┌────────

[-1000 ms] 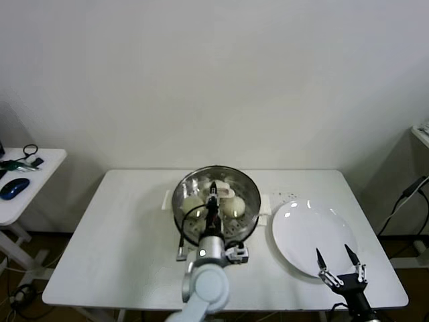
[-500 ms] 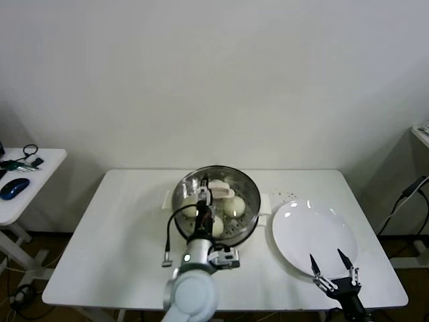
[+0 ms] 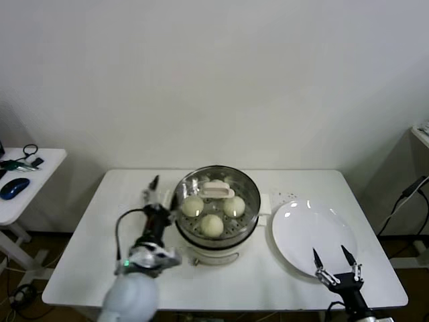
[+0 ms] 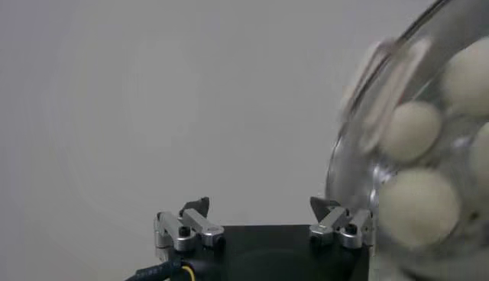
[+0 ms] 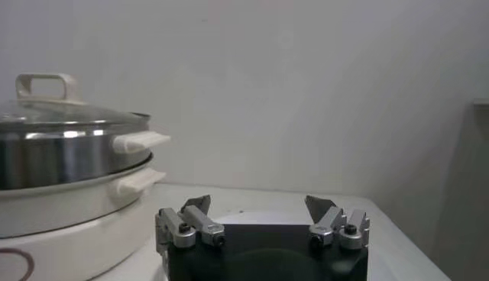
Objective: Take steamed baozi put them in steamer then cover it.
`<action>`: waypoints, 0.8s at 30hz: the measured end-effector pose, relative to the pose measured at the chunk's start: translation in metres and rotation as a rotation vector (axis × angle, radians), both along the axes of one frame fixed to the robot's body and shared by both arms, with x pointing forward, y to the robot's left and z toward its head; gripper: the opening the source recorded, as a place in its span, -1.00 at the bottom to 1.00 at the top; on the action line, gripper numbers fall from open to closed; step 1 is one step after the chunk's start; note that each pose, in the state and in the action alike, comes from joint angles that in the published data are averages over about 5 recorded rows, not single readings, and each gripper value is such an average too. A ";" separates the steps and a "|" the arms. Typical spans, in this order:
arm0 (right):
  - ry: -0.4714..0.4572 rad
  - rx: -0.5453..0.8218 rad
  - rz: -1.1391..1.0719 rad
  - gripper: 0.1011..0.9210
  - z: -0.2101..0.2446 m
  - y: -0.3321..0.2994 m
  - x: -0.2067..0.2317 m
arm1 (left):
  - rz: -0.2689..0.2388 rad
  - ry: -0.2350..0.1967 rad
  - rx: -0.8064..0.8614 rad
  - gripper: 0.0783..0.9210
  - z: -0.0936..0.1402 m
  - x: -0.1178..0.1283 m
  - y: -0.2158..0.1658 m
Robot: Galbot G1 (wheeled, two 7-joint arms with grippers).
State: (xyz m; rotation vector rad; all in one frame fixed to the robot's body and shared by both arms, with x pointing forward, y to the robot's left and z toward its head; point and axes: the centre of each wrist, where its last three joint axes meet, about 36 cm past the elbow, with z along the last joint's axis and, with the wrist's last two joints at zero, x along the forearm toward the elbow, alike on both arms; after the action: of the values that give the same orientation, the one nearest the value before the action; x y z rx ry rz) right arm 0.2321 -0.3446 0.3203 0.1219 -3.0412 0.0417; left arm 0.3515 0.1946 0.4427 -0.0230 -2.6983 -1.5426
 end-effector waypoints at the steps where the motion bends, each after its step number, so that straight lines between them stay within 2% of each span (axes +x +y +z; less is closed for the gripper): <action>1: -0.002 0.004 -0.005 0.76 -0.001 0.001 0.000 | 0.010 0.007 -0.034 0.77 -0.003 0.000 0.016; 6: -0.015 0.025 -0.034 0.76 -0.006 0.002 0.002 | 0.034 0.053 -0.228 0.77 -0.024 -0.009 0.086; 11: -0.031 0.043 -0.062 0.76 -0.012 0.002 0.004 | 0.057 0.081 -0.474 0.77 -0.051 -0.023 0.128; 16: -0.039 0.055 -0.076 0.76 -0.018 0.002 0.005 | 0.090 0.079 -0.660 0.77 -0.079 -0.036 0.148; 24: -0.035 0.063 -0.093 0.76 -0.027 0.001 0.008 | 0.127 0.076 -0.842 0.77 -0.117 -0.059 0.154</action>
State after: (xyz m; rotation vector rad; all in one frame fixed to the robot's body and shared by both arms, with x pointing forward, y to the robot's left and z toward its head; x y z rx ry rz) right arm 0.2400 -0.3441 0.2930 -0.0162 -3.0798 -0.0590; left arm 0.2923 0.3484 0.3258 0.0644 -2.9772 -0.2875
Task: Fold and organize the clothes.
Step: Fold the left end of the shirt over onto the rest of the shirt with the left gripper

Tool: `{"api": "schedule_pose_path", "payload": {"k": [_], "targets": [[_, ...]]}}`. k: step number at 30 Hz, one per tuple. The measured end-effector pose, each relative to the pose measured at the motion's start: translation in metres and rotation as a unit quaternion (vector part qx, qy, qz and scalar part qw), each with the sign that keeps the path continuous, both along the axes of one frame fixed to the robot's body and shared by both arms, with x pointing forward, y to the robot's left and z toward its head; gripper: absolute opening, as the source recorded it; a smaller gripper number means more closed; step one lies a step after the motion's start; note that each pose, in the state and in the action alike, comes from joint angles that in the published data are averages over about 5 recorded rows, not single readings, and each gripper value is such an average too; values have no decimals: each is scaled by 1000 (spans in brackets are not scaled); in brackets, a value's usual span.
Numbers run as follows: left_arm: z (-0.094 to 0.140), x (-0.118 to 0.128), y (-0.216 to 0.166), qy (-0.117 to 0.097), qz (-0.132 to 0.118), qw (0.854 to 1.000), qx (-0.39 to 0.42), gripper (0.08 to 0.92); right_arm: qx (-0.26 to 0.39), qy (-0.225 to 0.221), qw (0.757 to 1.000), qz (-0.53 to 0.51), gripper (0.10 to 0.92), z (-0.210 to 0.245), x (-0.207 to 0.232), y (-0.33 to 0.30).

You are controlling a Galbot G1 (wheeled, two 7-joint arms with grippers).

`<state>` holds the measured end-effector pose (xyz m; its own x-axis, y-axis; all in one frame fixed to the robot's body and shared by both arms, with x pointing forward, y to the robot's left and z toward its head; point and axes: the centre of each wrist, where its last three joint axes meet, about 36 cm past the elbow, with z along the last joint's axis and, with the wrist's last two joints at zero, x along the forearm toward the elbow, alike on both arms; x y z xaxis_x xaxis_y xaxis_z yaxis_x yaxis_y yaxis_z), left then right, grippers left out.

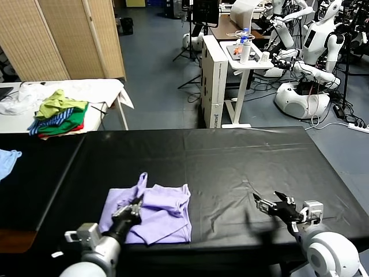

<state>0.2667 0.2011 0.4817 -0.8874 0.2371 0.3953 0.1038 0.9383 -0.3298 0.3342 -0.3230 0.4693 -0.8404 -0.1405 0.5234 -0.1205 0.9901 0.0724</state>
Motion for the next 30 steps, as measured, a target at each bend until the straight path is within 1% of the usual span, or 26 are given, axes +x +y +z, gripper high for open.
{"api": "schedule_pose_path", "payload": {"k": [5, 12, 17, 22, 30], "targets": [[0, -2, -14, 3, -12, 1000, -18, 173, 0, 1, 1000, 1, 907, -2, 1, 1], [-2, 1, -28, 2, -18, 999, -35, 173, 1, 3, 1000, 2, 907, -4, 2, 3], [-8, 4, -36, 0, -16, 999, -31, 173, 1, 4, 1000, 3, 907, -6, 2, 4], [-17, 10, -46, 4, -11, 999, -34, 173, 1, 4, 1000, 5, 907, -7, 3, 6], [-31, 11, -60, 18, -7, 999, -40, 173, -2, 5, 1000, 14, 907, -6, 6, 8]]}}
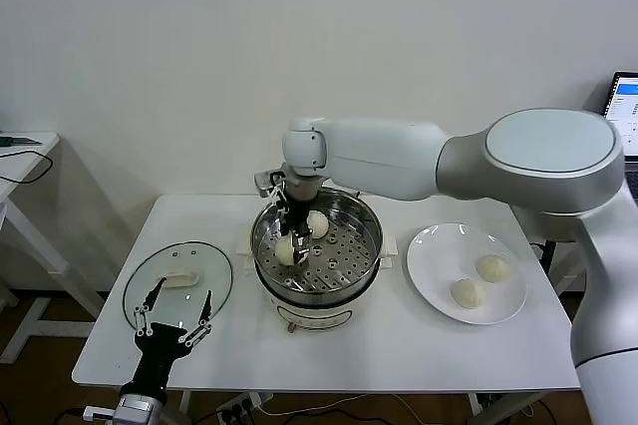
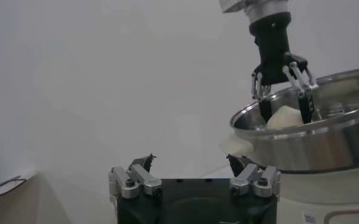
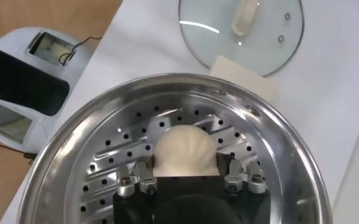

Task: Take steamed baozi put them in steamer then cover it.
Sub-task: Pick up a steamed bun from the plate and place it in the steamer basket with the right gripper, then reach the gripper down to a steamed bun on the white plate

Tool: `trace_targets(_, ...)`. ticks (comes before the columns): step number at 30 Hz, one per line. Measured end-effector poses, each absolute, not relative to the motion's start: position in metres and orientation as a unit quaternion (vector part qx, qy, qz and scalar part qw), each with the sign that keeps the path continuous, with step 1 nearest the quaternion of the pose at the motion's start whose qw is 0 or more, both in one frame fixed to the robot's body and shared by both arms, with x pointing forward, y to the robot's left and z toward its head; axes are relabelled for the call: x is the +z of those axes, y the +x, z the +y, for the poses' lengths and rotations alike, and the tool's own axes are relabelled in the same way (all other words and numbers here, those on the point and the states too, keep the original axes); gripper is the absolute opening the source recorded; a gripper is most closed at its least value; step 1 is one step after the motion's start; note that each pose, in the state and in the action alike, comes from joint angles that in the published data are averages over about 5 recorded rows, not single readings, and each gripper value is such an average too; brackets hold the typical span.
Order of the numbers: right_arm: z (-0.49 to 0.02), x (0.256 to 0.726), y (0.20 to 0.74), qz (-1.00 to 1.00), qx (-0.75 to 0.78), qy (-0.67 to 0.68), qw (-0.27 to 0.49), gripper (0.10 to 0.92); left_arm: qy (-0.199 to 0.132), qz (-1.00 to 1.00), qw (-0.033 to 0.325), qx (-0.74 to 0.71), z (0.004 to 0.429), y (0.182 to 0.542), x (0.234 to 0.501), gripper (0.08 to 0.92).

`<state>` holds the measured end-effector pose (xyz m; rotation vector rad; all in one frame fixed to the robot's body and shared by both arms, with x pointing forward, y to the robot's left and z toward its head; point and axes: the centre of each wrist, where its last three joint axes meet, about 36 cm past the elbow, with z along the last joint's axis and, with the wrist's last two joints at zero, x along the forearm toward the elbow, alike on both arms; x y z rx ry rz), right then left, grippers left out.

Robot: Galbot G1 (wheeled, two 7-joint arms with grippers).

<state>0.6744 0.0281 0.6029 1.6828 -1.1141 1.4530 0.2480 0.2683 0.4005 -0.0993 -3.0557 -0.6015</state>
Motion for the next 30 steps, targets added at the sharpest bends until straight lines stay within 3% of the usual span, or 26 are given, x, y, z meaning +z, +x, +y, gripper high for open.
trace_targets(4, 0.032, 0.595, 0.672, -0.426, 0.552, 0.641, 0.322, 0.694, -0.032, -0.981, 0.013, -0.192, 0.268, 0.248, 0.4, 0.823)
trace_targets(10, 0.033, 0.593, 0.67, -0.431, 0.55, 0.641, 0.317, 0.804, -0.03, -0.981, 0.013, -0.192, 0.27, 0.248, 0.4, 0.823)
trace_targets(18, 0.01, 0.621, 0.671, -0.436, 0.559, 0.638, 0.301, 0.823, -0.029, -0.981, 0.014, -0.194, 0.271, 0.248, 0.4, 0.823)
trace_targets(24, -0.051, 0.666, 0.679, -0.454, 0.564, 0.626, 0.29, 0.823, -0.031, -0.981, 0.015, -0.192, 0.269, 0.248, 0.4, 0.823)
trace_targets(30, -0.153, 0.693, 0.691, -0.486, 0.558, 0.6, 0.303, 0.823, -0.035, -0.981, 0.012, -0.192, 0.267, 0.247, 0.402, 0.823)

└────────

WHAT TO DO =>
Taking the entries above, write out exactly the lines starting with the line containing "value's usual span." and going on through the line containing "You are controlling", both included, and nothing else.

RESULT OF THE EXERCISE =>
Tool: `{"api": "schedule_pose_path", "payload": {"k": [_], "targets": [[_, ...]]}}`. k: step number at 30 Hz, one per tuple. The measured end-effector pose, each relative to the pose measured at the motion's start: translation in metres and rotation as a unit quaternion (vector part qx, qy, qz and scalar part qw), each with the sign that keeps the path continuous, both along the axes of one frame fixed to the robot's body and shared by both arms, with x pointing forward, y to the robot's left and z toward its head; gripper: absolute opening, as the source recorded it; a smaller gripper number means more closed; step one lies a step after the motion's start; note that each pose, in the state and in the action alike, comes from joint angles that in the published data are averages over about 5 recorded rows, not single readings, and each gripper value is such an average too; values have no decimals: each is scaled by 1000 (spans in brackets are not scaled); in brackets, a value's usual span.
Numbers run as follows: left_arm: z (-0.094 to 0.140), x (-0.118 to 0.128), y (-0.216 to 0.166), qy (-0.117 to 0.097), qz (-0.132 to 0.118), qw (0.854 to 1.000), qx (-0.39 to 0.42), gripper (0.08 to 0.92); right_arm: qx (-0.26 to 0.39), qy (-0.225 to 0.221), qw (0.757 to 1.000), qz (-0.53 to 0.51), gripper (0.10 to 0.92), z (-0.210 to 0.245), x (-0.207 to 0.232), y (-0.33 to 0.30).

You are controlling a Galbot G1 (wheeled, two 7-joint arms with grippers).

The output is complete as it stands.